### Work item
Transcribe the data below verbatim from the line with "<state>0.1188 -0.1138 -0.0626" to the line with "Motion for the". Include both of those lines.

### Data
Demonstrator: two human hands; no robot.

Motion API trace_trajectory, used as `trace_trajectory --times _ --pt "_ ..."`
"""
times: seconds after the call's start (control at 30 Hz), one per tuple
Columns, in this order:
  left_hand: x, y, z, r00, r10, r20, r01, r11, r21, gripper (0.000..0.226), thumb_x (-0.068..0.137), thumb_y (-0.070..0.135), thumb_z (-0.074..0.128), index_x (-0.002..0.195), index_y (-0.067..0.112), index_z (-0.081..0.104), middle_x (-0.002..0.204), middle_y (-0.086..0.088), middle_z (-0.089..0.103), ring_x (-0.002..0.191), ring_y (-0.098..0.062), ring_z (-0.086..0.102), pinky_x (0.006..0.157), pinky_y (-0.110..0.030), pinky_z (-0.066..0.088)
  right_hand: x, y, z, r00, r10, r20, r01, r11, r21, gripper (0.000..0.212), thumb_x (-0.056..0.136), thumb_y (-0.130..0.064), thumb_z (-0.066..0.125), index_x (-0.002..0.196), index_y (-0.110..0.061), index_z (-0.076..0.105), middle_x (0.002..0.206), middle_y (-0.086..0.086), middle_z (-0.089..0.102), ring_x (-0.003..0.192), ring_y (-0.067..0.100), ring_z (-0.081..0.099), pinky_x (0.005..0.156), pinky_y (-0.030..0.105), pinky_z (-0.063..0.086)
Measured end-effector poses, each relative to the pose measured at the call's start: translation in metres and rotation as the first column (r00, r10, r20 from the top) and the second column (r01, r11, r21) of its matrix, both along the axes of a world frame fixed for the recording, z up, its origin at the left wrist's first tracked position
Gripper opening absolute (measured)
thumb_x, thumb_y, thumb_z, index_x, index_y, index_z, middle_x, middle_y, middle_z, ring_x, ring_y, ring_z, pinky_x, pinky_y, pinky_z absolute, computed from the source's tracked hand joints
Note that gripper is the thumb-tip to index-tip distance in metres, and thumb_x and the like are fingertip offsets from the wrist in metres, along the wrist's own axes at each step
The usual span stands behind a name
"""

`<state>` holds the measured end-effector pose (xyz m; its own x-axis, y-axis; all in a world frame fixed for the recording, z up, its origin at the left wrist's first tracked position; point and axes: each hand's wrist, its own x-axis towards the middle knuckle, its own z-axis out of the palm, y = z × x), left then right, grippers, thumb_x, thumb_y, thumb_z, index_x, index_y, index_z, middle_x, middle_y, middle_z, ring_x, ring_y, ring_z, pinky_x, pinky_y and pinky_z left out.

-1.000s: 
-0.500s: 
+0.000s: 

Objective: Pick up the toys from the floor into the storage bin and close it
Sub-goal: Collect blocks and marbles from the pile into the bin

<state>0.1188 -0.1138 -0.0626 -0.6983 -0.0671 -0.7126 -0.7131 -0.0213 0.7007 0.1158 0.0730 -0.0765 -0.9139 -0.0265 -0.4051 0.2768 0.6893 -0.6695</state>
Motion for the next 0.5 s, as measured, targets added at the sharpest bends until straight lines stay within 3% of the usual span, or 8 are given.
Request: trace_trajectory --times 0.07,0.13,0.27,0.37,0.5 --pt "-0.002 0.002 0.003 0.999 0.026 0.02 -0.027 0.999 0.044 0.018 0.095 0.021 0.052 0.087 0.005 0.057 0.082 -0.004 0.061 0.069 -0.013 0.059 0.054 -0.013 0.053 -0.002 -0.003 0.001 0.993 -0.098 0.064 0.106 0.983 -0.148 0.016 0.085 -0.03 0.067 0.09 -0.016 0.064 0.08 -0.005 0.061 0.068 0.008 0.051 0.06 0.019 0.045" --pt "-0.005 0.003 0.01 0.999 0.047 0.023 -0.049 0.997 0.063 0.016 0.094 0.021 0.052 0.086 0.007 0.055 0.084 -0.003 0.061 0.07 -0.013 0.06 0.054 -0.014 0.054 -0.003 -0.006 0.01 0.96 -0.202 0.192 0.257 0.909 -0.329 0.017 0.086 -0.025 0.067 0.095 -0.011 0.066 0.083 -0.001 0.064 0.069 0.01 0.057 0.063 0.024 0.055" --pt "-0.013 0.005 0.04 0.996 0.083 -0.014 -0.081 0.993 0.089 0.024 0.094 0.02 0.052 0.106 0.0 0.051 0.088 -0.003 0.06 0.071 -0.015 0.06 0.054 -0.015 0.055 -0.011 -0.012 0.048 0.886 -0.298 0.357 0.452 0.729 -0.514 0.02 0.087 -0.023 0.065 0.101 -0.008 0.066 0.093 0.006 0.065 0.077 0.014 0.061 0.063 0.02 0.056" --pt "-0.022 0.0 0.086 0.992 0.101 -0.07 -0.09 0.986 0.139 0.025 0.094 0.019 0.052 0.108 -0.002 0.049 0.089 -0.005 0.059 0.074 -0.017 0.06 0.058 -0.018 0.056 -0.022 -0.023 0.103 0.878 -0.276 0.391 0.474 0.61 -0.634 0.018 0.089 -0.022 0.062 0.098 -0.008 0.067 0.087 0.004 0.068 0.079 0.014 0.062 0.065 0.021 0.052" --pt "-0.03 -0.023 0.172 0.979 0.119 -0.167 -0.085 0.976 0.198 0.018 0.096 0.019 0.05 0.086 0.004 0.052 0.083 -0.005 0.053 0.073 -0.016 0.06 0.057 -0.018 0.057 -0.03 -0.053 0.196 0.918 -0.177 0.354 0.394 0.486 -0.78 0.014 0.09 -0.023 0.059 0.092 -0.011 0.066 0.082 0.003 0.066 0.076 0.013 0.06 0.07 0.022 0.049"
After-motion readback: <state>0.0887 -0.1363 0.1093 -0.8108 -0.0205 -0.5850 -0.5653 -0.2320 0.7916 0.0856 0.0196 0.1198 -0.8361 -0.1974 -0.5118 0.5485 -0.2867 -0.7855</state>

### Problem solution
<state>0.1188 -0.1138 -0.0626 -0.6983 -0.0671 -0.7126 -0.7131 -0.0213 0.7007 0.1158 0.0730 -0.0765 -0.9139 -0.0265 -0.4051 0.2768 0.6893 -0.6695</state>
Motion for the next 0.5 s, as measured, targets added at the sharpest bends until straight lines stay within 3% of the usual span, or 8 are given.

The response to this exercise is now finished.